#### ABOUT THIS EXERCISE
Which lines of the data below contain "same"? Please show them all.

BEGIN

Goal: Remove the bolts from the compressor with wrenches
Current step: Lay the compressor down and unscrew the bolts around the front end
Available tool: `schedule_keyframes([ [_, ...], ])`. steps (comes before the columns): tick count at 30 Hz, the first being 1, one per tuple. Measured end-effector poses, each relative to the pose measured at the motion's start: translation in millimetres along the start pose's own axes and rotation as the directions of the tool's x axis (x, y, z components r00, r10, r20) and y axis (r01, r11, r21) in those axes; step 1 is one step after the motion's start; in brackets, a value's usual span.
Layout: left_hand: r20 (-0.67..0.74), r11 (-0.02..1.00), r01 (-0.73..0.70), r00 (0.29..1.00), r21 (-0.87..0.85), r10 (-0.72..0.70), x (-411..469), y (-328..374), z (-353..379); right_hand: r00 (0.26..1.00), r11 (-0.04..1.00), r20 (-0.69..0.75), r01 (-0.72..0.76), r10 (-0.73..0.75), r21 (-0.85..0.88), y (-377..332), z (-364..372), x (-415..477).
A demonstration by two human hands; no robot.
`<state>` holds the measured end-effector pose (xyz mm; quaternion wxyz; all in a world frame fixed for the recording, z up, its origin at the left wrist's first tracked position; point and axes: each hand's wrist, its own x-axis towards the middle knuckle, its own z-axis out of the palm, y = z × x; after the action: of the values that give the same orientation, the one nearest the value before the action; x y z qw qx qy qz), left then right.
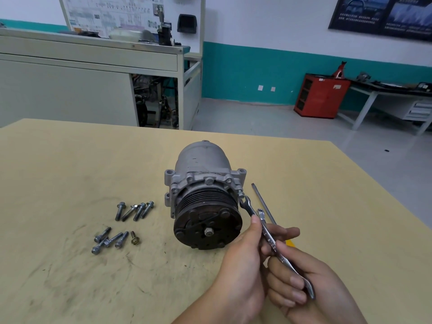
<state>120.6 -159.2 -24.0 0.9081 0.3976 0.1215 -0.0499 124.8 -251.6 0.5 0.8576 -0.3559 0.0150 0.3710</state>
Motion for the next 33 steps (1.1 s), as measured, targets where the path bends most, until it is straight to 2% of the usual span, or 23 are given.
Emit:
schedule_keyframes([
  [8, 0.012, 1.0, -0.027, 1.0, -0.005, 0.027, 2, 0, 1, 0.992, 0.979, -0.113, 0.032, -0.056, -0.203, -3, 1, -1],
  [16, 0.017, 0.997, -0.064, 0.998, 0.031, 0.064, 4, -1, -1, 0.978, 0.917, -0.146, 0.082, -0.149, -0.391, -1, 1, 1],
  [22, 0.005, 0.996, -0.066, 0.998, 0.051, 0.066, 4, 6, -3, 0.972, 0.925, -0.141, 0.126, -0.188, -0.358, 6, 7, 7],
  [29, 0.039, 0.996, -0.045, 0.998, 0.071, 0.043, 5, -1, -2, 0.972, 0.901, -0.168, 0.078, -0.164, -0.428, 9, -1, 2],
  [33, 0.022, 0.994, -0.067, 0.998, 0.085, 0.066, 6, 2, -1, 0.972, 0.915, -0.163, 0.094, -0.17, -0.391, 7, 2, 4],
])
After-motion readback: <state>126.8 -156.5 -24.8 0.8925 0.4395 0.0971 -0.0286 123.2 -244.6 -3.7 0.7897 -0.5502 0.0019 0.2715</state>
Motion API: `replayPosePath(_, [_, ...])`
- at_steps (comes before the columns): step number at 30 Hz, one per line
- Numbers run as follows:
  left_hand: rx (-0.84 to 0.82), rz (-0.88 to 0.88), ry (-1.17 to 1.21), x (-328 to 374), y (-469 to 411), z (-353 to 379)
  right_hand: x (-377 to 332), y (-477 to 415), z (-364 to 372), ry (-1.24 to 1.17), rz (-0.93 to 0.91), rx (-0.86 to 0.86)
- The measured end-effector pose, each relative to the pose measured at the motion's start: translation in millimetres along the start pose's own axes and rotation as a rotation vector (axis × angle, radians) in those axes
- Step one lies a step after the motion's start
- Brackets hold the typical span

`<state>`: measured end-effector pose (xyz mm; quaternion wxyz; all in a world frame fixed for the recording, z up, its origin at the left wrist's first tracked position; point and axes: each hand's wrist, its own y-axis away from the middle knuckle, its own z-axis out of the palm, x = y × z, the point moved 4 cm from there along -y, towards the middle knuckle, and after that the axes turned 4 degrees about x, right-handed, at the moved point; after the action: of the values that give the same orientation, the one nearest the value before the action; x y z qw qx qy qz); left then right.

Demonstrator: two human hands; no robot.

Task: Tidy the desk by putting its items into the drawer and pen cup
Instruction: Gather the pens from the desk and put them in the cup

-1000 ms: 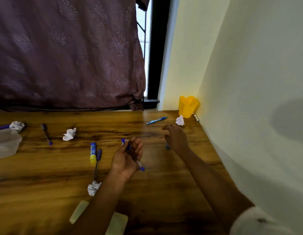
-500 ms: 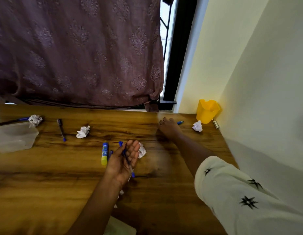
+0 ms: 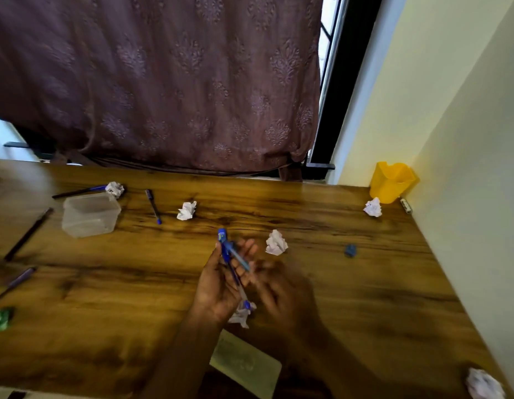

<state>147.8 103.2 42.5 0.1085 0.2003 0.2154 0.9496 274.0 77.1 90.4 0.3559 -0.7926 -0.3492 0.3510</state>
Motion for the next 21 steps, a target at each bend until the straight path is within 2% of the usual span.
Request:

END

#### ANSWER AREA
`<state>` holds the measured end-effector pose (xyz mm; quaternion wxyz; all in a world frame fixed for the recording, z up, its origin at the left wrist's first tracked position; point and axes: each hand's wrist, its own x-axis towards the middle knuckle, its own z-axis out of the palm, y = z × x; after the action: of the values that give the same orientation, the one nearest the value before the action; x y z qw qx qy qz), left then right.
`<state>`: measured end-effector pose (xyz mm; quaternion wxyz; all in a world frame fixed for the recording, z up, its origin at the left wrist's first tracked position; point and axes: each hand's wrist, its own y-axis away from the middle knuckle, its own z-axis out of the palm, x = y × z, the point moved 4 cm from there along -y, towards the middle knuckle, and after that the axes turned 4 degrees about x, right-handed, at the moved point; after the action: of the values that give the same orientation, the one nearest the value before the action; x y z qw qx qy qz); left then right.

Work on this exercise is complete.